Directions »
Filter the listing so that only lines with the word "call" remain.

Segment Start: Data extract

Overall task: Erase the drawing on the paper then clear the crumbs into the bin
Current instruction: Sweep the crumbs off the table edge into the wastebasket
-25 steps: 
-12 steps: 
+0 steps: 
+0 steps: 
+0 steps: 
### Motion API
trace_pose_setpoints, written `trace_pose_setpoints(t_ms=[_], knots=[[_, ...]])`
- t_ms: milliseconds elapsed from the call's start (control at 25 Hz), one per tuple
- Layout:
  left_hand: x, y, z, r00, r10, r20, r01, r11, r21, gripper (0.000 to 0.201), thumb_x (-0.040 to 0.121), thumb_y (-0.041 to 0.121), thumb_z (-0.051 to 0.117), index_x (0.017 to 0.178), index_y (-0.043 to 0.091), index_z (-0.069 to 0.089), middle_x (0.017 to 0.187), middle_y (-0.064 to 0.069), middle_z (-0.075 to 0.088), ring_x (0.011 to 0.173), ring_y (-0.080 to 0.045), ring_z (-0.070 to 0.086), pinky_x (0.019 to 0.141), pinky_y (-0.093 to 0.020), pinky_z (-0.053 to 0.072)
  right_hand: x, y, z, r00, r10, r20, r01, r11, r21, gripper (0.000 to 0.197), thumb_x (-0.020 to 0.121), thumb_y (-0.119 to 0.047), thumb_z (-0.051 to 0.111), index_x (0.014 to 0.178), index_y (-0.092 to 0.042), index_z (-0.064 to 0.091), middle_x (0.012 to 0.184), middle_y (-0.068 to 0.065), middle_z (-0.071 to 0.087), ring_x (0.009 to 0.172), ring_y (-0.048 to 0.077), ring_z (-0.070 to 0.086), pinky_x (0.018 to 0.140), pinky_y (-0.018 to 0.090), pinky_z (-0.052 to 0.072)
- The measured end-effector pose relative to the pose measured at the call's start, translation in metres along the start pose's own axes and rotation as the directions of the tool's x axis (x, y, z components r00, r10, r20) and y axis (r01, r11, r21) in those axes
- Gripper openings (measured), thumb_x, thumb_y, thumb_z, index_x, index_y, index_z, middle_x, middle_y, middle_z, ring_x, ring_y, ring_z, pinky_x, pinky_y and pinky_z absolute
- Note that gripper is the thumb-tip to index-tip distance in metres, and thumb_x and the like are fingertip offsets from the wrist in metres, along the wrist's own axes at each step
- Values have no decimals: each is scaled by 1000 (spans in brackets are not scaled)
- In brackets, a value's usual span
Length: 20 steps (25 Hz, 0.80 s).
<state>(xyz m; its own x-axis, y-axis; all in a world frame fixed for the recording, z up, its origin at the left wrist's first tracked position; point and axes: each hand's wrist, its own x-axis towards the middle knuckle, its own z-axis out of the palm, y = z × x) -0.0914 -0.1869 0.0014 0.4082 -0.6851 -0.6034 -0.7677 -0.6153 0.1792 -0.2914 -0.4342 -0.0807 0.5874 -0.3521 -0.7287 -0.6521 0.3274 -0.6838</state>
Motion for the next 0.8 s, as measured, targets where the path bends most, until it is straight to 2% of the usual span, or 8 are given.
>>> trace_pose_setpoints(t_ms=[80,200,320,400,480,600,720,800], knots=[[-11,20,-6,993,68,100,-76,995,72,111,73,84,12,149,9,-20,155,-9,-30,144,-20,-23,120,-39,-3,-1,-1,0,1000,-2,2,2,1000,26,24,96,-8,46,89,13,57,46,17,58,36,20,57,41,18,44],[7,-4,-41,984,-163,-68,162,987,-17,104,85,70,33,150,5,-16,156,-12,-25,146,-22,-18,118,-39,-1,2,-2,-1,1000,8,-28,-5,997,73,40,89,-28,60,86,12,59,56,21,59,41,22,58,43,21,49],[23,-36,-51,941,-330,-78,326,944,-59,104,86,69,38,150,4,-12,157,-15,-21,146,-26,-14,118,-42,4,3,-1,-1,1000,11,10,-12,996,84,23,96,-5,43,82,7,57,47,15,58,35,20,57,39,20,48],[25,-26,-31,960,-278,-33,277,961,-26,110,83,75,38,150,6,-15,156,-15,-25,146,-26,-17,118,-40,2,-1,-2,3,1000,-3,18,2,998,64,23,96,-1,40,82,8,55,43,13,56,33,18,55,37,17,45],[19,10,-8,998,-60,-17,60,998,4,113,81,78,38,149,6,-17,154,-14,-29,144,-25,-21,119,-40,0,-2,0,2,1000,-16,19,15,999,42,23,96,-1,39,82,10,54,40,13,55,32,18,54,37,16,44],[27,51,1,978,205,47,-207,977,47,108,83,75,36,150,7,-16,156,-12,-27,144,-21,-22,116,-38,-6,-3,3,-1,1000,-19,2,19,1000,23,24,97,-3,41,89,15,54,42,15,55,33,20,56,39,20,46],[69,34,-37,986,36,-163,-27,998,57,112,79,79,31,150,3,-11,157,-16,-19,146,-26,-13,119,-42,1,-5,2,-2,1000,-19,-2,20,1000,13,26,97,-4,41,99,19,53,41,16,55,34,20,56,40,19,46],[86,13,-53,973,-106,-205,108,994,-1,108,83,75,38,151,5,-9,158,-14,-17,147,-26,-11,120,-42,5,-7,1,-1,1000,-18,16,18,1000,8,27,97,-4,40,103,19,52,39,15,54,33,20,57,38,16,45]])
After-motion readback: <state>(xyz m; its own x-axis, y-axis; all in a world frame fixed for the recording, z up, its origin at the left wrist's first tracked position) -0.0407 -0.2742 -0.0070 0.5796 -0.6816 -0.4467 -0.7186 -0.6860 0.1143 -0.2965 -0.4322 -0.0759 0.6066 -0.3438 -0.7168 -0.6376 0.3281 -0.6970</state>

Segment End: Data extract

Solution for this task »
- t_ms: milliseconds elapsed from the call's start (control at 25 Hz), one per tuple
- The measured end-effector pose relative to the pose measured at the call's start, translation in metres along the start pose's own axes and rotation as the directions of the tool's x axis (x, y, z components r00, r10, r20) and y axis (r01, r11, r21) in those axes

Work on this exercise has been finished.